A sharp cut in capital expenditure by oil companies, along with gas scarcity in Western Europe are some contributing factors, analysts say.
In 2020, when the Covid-19 pandemic brought the global economies to a screeching halt, the economic activities and the oil demand was at its nadir. Photo: Reuters
The oil prices are trading at their highest level since 2014–thanks to the low supply, and quicker than expected recovery in the oil demand. The Brent was last at $82.47 per barrel on Wednesday morning and WTI was at $78.84. The prices rose to a multi-year high after OPEC and Non-OPEC members–collectively referred to as OPEC+–on Monday decided to stick to its plan of gradually increasing the oil output.

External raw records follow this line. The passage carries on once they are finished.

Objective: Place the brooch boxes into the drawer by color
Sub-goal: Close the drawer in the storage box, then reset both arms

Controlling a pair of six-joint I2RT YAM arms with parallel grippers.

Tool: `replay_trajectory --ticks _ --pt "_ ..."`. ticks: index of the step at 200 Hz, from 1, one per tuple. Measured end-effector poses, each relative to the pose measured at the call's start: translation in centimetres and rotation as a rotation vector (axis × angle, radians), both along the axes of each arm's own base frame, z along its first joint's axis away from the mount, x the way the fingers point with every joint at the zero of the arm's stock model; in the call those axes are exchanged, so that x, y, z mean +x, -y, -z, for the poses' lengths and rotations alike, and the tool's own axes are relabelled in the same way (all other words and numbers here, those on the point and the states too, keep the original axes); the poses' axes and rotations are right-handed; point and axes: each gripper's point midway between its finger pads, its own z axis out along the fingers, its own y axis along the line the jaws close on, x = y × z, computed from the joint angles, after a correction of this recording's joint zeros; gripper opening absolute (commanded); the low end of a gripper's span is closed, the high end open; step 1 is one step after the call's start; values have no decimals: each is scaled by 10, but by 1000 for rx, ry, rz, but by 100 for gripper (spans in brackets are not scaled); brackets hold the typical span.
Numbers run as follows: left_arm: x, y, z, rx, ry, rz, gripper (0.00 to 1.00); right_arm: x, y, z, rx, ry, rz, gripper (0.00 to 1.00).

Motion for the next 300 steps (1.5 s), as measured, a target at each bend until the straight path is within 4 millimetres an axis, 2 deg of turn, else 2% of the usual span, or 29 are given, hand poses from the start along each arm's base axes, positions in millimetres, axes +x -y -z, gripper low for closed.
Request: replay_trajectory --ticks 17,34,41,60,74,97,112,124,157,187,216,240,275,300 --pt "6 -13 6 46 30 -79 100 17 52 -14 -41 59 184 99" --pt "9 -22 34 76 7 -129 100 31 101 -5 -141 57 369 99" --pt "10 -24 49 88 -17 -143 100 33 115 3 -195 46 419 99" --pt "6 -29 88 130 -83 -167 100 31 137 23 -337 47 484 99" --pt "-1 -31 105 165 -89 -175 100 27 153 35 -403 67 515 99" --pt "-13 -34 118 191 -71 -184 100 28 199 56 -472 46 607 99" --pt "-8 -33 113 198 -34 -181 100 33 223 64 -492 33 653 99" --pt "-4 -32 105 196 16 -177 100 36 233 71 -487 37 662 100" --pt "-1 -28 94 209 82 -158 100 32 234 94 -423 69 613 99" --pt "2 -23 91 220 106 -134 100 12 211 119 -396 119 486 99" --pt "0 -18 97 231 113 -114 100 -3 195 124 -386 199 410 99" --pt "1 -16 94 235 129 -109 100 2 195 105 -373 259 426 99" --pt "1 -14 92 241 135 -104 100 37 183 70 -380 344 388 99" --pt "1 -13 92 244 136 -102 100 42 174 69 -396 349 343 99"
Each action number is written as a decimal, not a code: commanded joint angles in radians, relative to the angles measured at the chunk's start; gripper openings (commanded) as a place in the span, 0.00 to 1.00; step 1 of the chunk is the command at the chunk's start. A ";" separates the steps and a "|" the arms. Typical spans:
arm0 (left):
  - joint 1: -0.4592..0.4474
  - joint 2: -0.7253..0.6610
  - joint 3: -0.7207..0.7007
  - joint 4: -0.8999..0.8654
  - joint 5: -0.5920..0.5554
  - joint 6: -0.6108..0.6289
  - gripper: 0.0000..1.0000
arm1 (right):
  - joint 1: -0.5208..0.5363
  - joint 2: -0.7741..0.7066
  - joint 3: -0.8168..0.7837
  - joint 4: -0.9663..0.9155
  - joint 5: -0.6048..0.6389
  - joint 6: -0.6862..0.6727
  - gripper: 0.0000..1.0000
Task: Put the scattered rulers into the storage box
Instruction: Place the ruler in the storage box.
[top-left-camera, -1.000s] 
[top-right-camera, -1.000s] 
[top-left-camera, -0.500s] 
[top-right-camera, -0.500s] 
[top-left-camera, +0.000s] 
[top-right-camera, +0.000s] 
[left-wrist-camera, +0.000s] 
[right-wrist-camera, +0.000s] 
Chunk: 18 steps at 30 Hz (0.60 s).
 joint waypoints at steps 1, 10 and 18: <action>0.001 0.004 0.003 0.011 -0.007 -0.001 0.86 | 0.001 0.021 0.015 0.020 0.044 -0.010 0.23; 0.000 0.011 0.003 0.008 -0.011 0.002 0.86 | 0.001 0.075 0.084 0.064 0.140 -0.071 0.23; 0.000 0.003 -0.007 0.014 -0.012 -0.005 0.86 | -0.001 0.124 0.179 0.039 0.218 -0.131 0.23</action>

In the meeting held on Monday, the members of OPEC+ decided to go by its July decision of boosting oil output by 400,000 barrels per day each month until at least April 2022.
The oil cartel (OPEC) was witnessing huge pressure from some countries to increase oil output substantially, as economic activities across the world are picking up sharply, leading to a strong demand for oil. India, one of the largest oil consumers, had also pushed for OPEC to consider more supply to ensure comfortable prices both for consumers and producers.
In addition to increased demand, the skyrocketing prices of gas, which has spiked over 300 per cent, is exacerbating the situation. The spike in gas prices is prompting many countries to switch to fuel oil and other crude products for all industrial needs, increasing the global demand for oil.
In 2020, when the Covid-19 pandemic brought the global economies to a screeching halt, the economic activities and the oil demand was at its nadir. But now, with the dip in Covid-19 cases, the process of vaccination has boosted the sentiment in the market and the demand for crude oil is bouncing back. However, many analysts are attributing environmental, social and governance push, a sharp cut in capital expenditure by oil companies, gas scarcity in the Western Europe, and a sharp spike in gas prices as some of the factors that are leading to this crisis.
“The required investment and capital expenditure into the oil and gas sector have not happened as many companies decided to keep their capital investment and Capex on hold. Some companies invested funds earmarked for expansion into oil and gas into the renewable sector,” said Narendra Taneja, chairman of the Delhi-based Independent Energy Policy Institute.
Is $100 per barrel a possibility?
Yes, the experts believe that starting from here, the price of oil is only going to march ahead. Taneja believes that if we get the desired results out of the ongoing vaccination process across the world, the prices of oil are bound to go up. He believes with the vaccination reaping desired results in economies like the US, India, Europe, etc, the oil prices will witness a spike.
“As far as my viewpoint is concerned, I think in this Winter the oil prices would be under tremendous pressure. And oil may stabilise in the range of 80 dollars per barrel through this winter,” Taneja said.
According to him, in 2022, the price of oil is going to go only in one direction that is north and in 2023, oil prices are going to be in the range of $100 per barrel on a sustained basis.
Prashant Vashisht, vice president, Corporate Ratings, ICRA, throwing light on the prices of crude oil said, “Over the longer term, oil prices are expected to have a northward bias due to lower capital spending by upstream companies, including shale companies. However, over the near term, oil price levels would critically depend upon the production and supply levels of OPEC+ and the global demand growth.”